Toller le saludó y salió de la oficina, con la cabeza convertida en un campo donde batallaban emociones incompatibles. Parecía irónicamente cruel, casi la prueba de la existencia de una deidad maligna, que Glo fuera a ser enterrado el mismo día en que una nave espacial iba a partir para probar la posibilidad del vuelo a Overland. El proyecto había sido concebido por el cerebro de Glo y, al principio, sólo le había deparado el ridículo y la vergüenza, seguidos de un ignominioso retiro; y justo en el momento en que estaba a punto de lograr su venganza personal, su cuerpo impedido le había fallado. No habría ninguna estatua de vientre dilatado en los jardines del Palacio Principal, y era dudoso que el nombre de Glo fuese ni siquiera recordado por la nación que él habría ayudado a establecerse en otro mundo.
Las visiones de la flota de migración aterrizando en Overland reavivaron nuevamente en Toller la helada excitación con la que había vivido durante días. Absorbido por su monomanía durante tanto tiempo, trabajando con total dedicación para ser elegido en la primera misión interplanetaria, en cierto modo dejó de ver la asombrosa realidad. Su impaciencia había retardado tanto el paso del tiempo que empezó a creer que su meta nunca llegaría, quedándose por siempre lejana como un espejismo, y ahora, de pronto, el presente chocaba con el futuro.
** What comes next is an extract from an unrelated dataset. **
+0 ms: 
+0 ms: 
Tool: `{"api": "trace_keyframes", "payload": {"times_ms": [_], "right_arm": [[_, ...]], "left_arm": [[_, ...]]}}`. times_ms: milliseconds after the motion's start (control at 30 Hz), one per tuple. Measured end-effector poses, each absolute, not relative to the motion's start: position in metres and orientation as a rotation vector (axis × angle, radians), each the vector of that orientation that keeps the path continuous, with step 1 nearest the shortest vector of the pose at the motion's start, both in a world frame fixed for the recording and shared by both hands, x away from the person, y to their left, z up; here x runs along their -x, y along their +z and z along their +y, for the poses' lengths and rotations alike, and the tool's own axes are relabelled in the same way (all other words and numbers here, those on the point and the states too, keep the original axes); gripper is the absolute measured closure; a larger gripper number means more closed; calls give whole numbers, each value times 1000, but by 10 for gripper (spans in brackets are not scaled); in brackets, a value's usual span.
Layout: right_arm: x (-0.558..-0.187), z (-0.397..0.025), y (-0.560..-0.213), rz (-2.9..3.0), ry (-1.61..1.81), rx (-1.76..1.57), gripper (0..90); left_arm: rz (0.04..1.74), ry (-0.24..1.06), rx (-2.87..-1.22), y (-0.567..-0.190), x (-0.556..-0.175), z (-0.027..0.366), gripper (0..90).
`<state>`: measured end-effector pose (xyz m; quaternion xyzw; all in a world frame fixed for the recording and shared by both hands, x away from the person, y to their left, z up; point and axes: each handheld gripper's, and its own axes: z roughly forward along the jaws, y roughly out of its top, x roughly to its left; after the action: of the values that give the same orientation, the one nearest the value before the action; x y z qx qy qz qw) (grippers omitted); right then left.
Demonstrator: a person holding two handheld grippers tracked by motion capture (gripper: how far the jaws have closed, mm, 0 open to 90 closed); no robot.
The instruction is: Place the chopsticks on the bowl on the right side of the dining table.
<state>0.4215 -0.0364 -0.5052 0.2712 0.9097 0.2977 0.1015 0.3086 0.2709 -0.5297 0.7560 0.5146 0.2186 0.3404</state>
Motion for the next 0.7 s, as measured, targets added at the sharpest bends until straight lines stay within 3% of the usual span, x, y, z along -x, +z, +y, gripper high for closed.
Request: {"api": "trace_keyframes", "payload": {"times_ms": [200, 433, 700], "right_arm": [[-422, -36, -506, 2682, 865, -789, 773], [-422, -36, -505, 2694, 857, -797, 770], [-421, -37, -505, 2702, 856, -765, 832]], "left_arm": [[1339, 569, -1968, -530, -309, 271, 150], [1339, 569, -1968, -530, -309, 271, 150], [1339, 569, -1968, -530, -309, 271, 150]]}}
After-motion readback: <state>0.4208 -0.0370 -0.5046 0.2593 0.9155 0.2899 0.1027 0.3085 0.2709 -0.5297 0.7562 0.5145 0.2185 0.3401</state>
El momento del gran viaje estaba a un paso, y durante éste se aprenderían muchas cosas, no todas relacionadas con la técnica de los vuelos interplanetarios.
Toller salió del complejo administrativo del E.E.E. y trepó por una escalera de madera hasta la superficie de una llanura que llegaba hasta el norte de Ro-Atabri, hasta las estribaciones de las montañas de Slaskitan. Tomó un cuernoazul del establo y emprendió el viaje de tres kilómetros hacia Monteverde. El lienzo barnizado del túnel que cubría el camino resplandecía bajo la luz del sol del antedía, envolviendo a Toller; el aire del interior era sofocante, cargado y olía a excrementos de animales. La mayor parte del tráfico venía de la ciudad, carretas cargadas con piezas de barquillas y cilindros propulsores de brakka.
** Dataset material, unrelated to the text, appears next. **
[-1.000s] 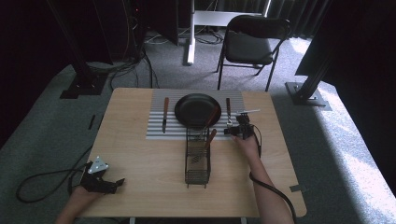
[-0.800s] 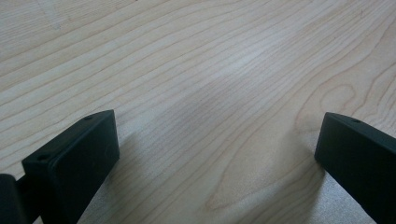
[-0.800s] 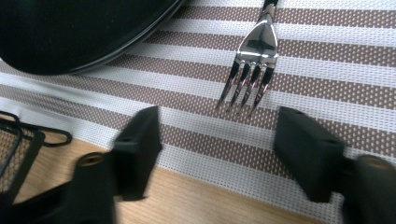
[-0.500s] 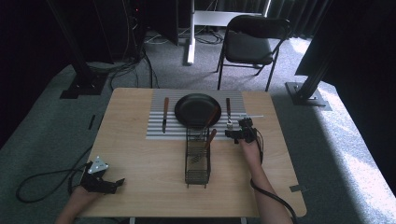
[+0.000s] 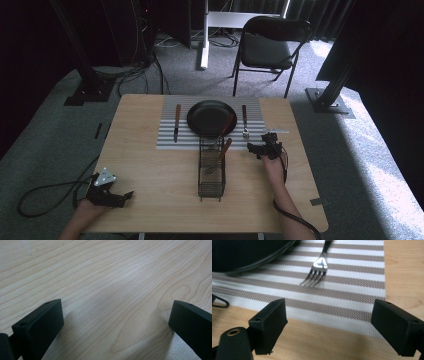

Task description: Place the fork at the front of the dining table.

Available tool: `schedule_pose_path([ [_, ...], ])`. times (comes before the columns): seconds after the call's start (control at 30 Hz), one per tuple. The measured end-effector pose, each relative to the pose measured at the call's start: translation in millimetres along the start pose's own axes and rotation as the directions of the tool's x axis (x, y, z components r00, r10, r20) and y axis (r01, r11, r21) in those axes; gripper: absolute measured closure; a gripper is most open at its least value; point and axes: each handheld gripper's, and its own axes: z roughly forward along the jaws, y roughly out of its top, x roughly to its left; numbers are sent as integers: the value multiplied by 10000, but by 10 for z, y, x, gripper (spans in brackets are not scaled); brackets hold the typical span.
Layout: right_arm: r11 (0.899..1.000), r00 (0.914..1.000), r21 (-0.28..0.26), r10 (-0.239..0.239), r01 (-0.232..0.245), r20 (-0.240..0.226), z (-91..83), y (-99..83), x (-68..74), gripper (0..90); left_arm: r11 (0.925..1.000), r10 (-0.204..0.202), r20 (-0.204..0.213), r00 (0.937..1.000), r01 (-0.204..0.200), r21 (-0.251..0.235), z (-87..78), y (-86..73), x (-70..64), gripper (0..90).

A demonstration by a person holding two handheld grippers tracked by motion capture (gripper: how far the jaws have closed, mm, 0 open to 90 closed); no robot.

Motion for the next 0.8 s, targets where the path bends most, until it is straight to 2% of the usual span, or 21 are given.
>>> schedule_pose_path([
  [0.17, 10000, 9995, -53, -76, 77, 321, -56, -103, -18, 125, 10000, 1, -1, 10000, -1, 1, 0, 0, 0, 0],
  [0.27, 9999, 9995, -116, 113, -110, 296, -97, -169, -47, 125, 10000, 1, 1, 10000, -1, -1, 0, 0, 0, 0],
  [0.63, 9997, 9994, -252, 71, -62, 353, -265, -403, -142, 125, 10000, -5, -2, 10000, 5, -6, 0, 0, 0, 0],
  [0.8, 9994, 9984, -336, 133, -114, 557, -367, -517, -177, 125, 10000, 0, 0, 10000, 0, -1, 0, 0, 0, 0],
])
Toller se precipitó hacia la confluencia este, entró en el tubo que conducía a Monteverde y pronto llegó a la zona protegida por las viejas pantallas de redes abiertas a las afueras de Ro-Atabri. Cabalgó atravesando una morrena y casas abandonadas que flanqueaban la colina, llegando finalmente al pequeño cementerio privado adyacente al ala encolumnada, al oeste de la Torre de Monteverde.
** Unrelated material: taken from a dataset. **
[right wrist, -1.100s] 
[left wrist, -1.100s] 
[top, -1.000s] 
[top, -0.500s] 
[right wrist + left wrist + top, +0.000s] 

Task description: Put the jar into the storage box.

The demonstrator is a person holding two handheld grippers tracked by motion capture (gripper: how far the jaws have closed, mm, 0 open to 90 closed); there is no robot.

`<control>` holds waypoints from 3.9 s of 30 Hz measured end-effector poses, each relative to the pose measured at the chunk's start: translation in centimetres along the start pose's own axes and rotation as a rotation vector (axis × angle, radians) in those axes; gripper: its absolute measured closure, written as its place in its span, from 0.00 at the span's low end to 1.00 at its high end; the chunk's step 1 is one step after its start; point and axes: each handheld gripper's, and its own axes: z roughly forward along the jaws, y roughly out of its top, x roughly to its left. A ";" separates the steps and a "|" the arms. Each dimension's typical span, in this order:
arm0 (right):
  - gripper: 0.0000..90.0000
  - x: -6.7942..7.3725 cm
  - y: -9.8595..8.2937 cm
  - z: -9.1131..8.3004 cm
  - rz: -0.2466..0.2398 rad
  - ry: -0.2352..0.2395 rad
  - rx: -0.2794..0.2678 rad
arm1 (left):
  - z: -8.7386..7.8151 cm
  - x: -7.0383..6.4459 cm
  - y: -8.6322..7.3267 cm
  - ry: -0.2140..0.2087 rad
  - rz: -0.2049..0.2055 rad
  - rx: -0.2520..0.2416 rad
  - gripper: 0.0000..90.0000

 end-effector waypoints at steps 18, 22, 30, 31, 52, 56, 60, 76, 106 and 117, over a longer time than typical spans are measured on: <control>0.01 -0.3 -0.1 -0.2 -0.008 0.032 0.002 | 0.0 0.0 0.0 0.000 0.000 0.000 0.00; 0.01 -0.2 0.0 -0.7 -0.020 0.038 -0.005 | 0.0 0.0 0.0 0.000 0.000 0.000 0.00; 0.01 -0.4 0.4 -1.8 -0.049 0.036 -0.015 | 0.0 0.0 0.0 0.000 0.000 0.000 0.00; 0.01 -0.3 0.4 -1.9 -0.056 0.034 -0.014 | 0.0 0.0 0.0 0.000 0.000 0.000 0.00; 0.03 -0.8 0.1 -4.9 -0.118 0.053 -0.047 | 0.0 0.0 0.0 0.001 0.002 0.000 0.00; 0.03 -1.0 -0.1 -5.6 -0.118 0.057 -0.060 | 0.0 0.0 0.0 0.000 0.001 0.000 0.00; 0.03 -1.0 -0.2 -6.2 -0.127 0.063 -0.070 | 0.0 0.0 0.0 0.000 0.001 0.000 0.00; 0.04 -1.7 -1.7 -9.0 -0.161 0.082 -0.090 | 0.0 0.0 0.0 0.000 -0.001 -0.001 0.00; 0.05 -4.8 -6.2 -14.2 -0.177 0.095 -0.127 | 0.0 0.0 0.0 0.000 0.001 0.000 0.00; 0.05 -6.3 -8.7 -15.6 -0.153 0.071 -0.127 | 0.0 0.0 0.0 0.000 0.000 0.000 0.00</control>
Varios grupos de asistentes aguardaban ya, y entre ellos vio a su hermano y a la esbelta figura de Gesalla Maraquine vestida de gris. Era la primera vez que la veía desde la noche en que Leddravohr abusó de ella, hacía algo más de un año, y su corazón se sobresaltó desagradablemente al darse cuenta de que no sabía cómo comportarse ante ella.